Stitch the recovered shifts back together in the right order, convert each shift to a letter (0=A, 1=B, …), and you have the keyword. Decrypt with the keyword, and you've recovered the plaintext.

Total computational cost: a few thousand operations. The cipher that held the title of indéchiffrable for 300 years now falls in a fraction of a second on a phone.

/06

what survives, what doesn't

Caesar and Vigenère are useless for hiding messages today, but two of their ideas survive verbatim in modern cryptography:

1. The plaintext-key separation. Caesar's attacker knew the algorithm — shift letters — but didn't know the shift. That framework is now Kerckhoffs's principle: a cryptosystem should be secure even if everything but the key is public. AES, RSA, ML-KEM all follow this; their algorithms are published in NIST documents and only the keys are secret.

2. The polyalphabetic idea. Vigenère's "different shift per position" matures into the stream cipher: a key-derived sequence of bytes XOR'd into the plaintext, where each byte's "shift" is essentially random. ChaCha20 and AES-CTR are 21st-century Vigenères, with key material indistinguishable from random — so the IoC trick can't find anything to grab onto.

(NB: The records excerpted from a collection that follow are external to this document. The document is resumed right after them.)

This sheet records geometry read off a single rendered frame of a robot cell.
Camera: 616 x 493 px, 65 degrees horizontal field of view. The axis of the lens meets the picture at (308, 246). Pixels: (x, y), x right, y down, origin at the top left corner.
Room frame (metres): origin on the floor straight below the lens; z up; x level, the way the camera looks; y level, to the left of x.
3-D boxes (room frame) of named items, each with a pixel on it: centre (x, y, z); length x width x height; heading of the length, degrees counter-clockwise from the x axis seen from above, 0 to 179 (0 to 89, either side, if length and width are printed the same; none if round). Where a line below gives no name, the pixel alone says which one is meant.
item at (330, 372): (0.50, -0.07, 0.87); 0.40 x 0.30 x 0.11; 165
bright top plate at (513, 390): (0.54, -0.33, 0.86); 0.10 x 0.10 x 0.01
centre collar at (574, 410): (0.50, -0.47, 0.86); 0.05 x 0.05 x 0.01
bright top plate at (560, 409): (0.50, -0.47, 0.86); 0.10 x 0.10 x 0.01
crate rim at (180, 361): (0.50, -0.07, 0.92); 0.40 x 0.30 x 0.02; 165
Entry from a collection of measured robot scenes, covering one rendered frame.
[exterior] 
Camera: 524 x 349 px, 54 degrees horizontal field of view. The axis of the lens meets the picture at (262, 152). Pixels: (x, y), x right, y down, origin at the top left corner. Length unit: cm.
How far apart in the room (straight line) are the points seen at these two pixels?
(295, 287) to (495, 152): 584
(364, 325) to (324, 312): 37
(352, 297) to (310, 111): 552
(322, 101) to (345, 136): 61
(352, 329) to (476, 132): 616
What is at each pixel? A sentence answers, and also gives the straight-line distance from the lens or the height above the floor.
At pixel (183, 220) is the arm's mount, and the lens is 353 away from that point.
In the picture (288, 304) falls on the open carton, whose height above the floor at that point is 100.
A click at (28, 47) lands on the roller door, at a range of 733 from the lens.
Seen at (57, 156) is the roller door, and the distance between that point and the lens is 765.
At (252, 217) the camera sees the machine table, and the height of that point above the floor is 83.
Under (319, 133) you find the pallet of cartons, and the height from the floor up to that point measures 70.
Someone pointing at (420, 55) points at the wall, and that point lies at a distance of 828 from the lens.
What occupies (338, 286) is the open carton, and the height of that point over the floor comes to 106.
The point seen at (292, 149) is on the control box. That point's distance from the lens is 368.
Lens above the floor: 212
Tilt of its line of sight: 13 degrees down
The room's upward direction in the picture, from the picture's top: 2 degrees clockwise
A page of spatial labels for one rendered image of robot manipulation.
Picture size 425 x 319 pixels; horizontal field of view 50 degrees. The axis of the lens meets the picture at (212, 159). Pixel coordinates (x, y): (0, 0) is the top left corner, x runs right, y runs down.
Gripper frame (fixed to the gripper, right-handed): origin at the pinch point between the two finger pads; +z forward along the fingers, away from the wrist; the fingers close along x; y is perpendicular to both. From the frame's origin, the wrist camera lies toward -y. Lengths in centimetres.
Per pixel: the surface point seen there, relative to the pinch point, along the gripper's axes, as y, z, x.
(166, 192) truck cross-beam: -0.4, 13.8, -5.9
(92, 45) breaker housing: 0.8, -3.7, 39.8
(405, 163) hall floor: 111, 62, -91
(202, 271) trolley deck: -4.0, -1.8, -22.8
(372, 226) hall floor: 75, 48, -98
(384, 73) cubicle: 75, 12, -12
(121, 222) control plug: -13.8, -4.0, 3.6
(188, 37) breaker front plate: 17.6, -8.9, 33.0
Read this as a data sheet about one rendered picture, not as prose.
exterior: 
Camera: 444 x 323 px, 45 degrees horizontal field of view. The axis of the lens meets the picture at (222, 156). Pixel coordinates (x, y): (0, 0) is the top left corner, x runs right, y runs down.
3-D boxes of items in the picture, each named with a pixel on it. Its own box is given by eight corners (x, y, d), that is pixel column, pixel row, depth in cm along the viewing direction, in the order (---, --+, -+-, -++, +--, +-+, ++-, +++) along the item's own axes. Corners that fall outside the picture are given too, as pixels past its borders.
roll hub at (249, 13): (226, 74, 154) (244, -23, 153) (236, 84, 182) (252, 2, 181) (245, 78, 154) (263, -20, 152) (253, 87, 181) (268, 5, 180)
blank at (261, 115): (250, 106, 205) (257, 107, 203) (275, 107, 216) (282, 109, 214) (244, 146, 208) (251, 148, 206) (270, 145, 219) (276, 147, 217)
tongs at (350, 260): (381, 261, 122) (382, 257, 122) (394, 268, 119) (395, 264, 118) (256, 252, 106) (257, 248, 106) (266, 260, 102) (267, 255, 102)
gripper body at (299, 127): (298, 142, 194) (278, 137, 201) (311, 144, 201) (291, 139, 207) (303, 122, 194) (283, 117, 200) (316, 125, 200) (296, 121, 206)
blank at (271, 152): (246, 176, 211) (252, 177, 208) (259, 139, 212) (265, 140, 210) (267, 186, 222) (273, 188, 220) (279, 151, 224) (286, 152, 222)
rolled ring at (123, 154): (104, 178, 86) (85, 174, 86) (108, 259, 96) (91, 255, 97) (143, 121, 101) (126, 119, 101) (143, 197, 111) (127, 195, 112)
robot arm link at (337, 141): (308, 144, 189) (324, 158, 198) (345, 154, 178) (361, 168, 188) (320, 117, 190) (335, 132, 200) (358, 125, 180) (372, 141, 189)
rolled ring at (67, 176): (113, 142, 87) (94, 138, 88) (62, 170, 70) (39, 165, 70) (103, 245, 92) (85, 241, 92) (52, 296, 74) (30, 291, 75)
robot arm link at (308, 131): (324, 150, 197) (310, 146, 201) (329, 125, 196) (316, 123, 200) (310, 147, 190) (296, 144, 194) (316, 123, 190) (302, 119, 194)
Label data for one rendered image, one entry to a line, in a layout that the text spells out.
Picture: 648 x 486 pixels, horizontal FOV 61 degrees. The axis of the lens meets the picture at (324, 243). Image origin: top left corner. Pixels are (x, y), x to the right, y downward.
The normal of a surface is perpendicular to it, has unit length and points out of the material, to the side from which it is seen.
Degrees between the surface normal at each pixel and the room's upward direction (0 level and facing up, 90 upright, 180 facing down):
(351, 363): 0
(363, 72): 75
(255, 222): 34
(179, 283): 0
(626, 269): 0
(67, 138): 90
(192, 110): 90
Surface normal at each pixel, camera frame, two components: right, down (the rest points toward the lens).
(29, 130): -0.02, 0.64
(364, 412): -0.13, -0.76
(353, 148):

What dies with Caesar and Vigenère is the assumption that small keyspaces or simple structures can hide plaintext from a determined adversary with statistical tools. Every modern primitive is tested by the same question: "could the ciphertext distribution be distinguished from random with any computational budget short of the keyspace size?" The answer for AES, after 25 years of attack, is still no. The answer for Caesar after about 5 minutes was yes.

// the lineage

From letters to bits

The arc from Caesar to AES is a long one — 2000+ years of "what if we made the alphabet bigger / the key longer / the shift smarter." Every step taught the field something. Caesar taught the value of a secret rule. Vigenère taught the limits of polyalphabetic thinking. The Enigma machine pushed polyalphabetic to its electromechanical extreme. Shannon (1949) finally formalized what "perfect secrecy" means and proved it requires a one-time pad (key as long as the message).

Modern cryptography is the art of getting computationally indistinguishable from one-time-pad security with practical key sizes. AES, ChaCha20, and HMAC achieve that against classical attackers. ML-KEM and ML-DSA achieve it against quantum ones. None of which would have made sense without first understanding why Caesar fails.